PROBLEM TO SOLVE: Write the data out again so that it matches word for word.

(Stored items)
******************************
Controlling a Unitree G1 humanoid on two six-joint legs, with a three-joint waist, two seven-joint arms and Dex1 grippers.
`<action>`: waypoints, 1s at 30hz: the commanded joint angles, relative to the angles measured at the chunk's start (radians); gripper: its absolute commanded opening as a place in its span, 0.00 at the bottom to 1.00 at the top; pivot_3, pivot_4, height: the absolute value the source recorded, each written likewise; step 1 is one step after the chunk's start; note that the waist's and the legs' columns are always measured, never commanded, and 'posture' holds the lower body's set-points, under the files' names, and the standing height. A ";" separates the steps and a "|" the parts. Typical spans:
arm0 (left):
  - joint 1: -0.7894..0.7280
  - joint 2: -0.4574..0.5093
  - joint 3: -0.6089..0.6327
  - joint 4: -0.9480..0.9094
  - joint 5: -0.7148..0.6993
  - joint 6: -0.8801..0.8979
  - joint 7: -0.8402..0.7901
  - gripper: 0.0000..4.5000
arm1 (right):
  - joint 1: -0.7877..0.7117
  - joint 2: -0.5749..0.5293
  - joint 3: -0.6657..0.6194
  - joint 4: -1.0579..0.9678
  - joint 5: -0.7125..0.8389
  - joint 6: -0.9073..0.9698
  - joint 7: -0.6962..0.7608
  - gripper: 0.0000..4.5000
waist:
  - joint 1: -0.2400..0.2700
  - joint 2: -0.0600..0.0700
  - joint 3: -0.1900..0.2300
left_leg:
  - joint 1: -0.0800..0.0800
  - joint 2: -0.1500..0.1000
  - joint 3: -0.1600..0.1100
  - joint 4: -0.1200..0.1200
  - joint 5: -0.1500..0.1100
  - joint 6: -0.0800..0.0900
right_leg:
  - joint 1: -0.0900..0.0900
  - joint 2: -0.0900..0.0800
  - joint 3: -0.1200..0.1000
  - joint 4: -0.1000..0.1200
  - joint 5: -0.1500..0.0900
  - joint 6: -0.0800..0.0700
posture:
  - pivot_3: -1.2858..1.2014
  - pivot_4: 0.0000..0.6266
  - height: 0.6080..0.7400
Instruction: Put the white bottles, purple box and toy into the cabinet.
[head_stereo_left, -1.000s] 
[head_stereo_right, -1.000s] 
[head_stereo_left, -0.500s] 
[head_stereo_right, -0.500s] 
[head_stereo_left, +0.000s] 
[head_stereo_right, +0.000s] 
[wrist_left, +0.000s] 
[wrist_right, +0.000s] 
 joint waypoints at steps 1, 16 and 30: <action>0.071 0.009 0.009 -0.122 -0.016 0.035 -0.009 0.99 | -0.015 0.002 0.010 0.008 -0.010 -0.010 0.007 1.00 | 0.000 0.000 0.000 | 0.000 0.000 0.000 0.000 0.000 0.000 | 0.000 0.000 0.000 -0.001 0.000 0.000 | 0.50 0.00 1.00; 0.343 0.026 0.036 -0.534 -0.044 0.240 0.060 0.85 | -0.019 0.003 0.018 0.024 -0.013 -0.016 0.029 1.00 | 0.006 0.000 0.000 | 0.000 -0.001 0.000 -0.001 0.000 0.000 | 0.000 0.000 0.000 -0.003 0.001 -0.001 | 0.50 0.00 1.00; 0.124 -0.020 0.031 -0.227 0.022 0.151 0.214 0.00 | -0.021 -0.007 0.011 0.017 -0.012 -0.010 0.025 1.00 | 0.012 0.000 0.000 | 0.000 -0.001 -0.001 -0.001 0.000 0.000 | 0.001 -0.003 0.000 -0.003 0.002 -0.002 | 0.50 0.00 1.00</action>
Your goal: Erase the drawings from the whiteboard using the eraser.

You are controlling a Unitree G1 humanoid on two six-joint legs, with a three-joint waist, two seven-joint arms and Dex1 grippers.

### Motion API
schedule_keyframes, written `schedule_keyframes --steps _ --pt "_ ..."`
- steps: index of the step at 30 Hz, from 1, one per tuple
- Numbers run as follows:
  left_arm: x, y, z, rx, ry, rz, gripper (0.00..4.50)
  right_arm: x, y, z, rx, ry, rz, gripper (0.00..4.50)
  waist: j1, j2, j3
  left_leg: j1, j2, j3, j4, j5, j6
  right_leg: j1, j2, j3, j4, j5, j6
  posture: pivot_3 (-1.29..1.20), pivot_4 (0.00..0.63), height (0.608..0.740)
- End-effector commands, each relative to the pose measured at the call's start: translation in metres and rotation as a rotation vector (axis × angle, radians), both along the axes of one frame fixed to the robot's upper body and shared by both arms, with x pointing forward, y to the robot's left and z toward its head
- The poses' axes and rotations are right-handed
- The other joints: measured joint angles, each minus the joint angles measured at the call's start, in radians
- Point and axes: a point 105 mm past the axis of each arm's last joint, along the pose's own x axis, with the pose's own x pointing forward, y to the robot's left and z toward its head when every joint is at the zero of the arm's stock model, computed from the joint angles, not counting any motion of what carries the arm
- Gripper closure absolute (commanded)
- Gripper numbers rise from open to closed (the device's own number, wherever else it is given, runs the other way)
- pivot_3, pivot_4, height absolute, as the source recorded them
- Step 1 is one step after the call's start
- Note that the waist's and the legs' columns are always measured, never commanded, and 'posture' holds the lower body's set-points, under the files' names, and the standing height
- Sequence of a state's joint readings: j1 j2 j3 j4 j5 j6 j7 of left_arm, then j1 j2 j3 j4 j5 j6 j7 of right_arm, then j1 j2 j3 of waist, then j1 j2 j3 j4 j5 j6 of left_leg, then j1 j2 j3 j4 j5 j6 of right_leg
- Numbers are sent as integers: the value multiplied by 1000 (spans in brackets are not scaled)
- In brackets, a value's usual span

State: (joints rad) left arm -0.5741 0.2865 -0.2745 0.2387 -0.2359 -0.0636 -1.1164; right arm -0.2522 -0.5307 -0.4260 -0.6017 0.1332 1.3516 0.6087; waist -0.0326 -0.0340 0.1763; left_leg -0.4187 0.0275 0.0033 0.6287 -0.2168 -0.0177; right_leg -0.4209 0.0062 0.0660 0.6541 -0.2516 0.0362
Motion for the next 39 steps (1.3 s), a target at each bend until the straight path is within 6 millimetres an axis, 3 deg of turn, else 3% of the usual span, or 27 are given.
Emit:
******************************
SOLUTION TO THIS EXERCISE:
Controlling a Unitree G1 humanoid on two six-joint legs, with a three-joint waist, two seven-joint arms and Dex1 grippers.
`<action>`: waypoints, 1s at 30hz: the commanded joint angles, relative to the angles measured at the chunk's start (radians); gripper: its absolute commanded opening as a place in its span, 0.00 at the bottom to 1.00 at the top; pivot_3, pivot_4, height: the absolute value the source recorded, each written likewise; step 1 is one step after the chunk's start; note that the waist's and the legs' columns are always measured, never commanded, and 'posture' holds the lower body's set-points, under the files' names, and the standing height. A ";" separates the steps and a "|" the parts. Typical spans:
arm0 (left):
  - joint 1: -0.7894..0.7280
  - joint 2: -0.4574..0.5093
  - joint 3: -0.6089..0.6327
  - joint 4: -0.9480..0.9094
  - joint 5: -0.7148..0.6993
  - joint 6: -0.8801..0.8979
  - joint 7: -0.8402..0.7901
  - gripper: 0.0000..4.5000
arm1 (right):
  - joint 1: -0.7877..0.7117
  - joint 2: -0.5749..0.5293
  - joint 3: -0.6657..0.6194
  - joint 4: -1.0579..0.9678
  - joint 5: -0.7125..0.8389
  - joint 6: -0.9073..0.9698
  - joint 7: -0.6962..0.7608
  - gripper: 0.0000..4.5000
waist:
  - joint 1: -0.2400..0.2700
  - joint 2: -0.0600..0.0700
  - joint 3: -0.1900..0.2300
left_leg:
  - joint 1: -0.0800..0.0800
  - joint 2: -0.1500..0.1000
  - joint 3: -0.1600..0.1100
  - joint 4: -0.1200..0.1200
  - joint 5: -0.1500..0.1100
  - joint 6: -0.0800..0.0900
right_leg:
  - joint 1: -0.0900..0.0900
  - joint 2: -0.0900..0.0800
  - joint 3: -0.1200..0.1000
  - joint 4: -0.1000..0.1200
  - joint 5: -0.1500..0.0900
  - joint 6: -0.0800..0.0700
posture:
  - pivot_3: -1.2858..1.2014
  - pivot_4: 0.0000..0.6266
  - height: 0.6080..0.7400
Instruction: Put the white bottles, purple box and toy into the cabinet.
[head_stereo_left, -1.000s] 
[head_stereo_right, -1.000s] 
[head_stereo_left, -0.500s] 
[head_stereo_right, -0.500s] 
[head_stereo_left, +0.000s] 
[head_stereo_right, +0.000s] 
[wrist_left, +0.000s] 
[wrist_right, +0.000s] 
 joint waypoints at steps 1, 16 and 30: <action>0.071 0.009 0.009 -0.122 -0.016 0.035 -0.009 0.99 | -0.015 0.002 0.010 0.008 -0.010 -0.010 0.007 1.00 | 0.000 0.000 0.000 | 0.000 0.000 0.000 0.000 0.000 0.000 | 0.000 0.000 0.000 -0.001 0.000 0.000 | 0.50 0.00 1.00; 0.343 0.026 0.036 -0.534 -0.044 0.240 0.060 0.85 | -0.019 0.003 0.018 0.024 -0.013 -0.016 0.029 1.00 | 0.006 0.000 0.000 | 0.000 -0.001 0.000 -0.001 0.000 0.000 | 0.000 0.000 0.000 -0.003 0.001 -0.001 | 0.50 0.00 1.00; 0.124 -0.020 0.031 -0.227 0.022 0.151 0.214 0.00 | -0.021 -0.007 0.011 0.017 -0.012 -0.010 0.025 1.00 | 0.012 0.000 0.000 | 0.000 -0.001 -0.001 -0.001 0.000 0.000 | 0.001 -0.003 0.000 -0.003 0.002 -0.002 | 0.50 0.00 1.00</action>
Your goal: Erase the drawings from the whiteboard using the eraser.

You are controlling a Unitree G1 humanoid on two six-joint legs, with a three-joint waist, two seven-joint arms and Dex1 grippers.

### Motion API
schedule_keyframes, written `schedule_keyframes --steps _ --pt "_ ..."`
- steps: index of the step at 30 Hz, from 1, one per tuple
- Numbers run as follows:
  left_arm: x, y, z, rx, ry, rz, gripper (0.00..4.50)
  right_arm: x, y, z, rx, ry, rz, gripper (0.00..4.50)
  waist: j1, j2, j3
  left_leg: j1, j2, j3, j4, j5, j6
  right_leg: j1, j2, j3, j4, j5, j6
  posture: pivot_3 (-1.29..1.20), pivot_4 (0.00..0.63), height (0.608..0.740)
- End-effector commands, each relative to the pose measured at the call's start: translation in metres and rotation as a rotation vector (axis × angle, radians), both along the axes of one frame fixed to the robot's upper body and shared by both arms, with x pointing forward, y to the robot's left and z toward its head
- The poses' axes and rotations are right-handed
- The other joints: measured joint angles, each minus the joint angles measured at the call's start, in radians
- Point and axes: a point 105 mm past the axis of each arm's last joint, along the pose's own x axis, with the pose's own x pointing forward, y to the robot's left and z toward its head when every joint is at the zero of the arm's stock model, computed from the joint angles, not counting any motion of what carries the arm
- Gripper closure absolute (commanded)
- Gripper numbers rise from open to closed (the device's own number, wherever else it is given, runs the other way)
- pivot_3, pivot_4, height absolute, as the source recorded them
- Step 1 is one step after the call's start
- Note that the waist's and the legs' columns are always measured, never commanded, and 'posture' holds the lower body's set-points, under the files' names, and the standing height
- Sequence of a state's joint readings: j1 j2 j3 j4 j5 j6 j7 of left_arm, then j1 j2 j3 j4 j5 j6 j7 of right_arm, then j1 j2 j3 of waist, then j1 j2 j3 j4 j5 j6 of left_leg, then j1 j2 j3 j4 j5 j6 of right_leg
- Numbers are sent as integers: the value multiplied by 1000 (spans in brackets are not scaled)
- In brackets, a value's usual span

State: (joints rad) left arm -0.5741 0.2865 -0.2745 0.2387 -0.2359 -0.0636 -1.1164; right arm -0.2522 -0.5307 -0.4260 -0.6017 0.1332 1.3516 0.6087; waist -0.0326 -0.0340 0.1763; left_leg -0.4187 0.0275 0.0033 0.6287 -0.2168 -0.0177; right_leg -0.4209 0.0062 0.0660 0.6541 -0.2516 0.0362
Motion for the next 39 steps (1.3 s), a target at each bend until the straight path is within 6 millimetres an axis, 3 deg of turn, else 3% of the usual span, or 27 are given.
Emit:

The work on this exercise is done.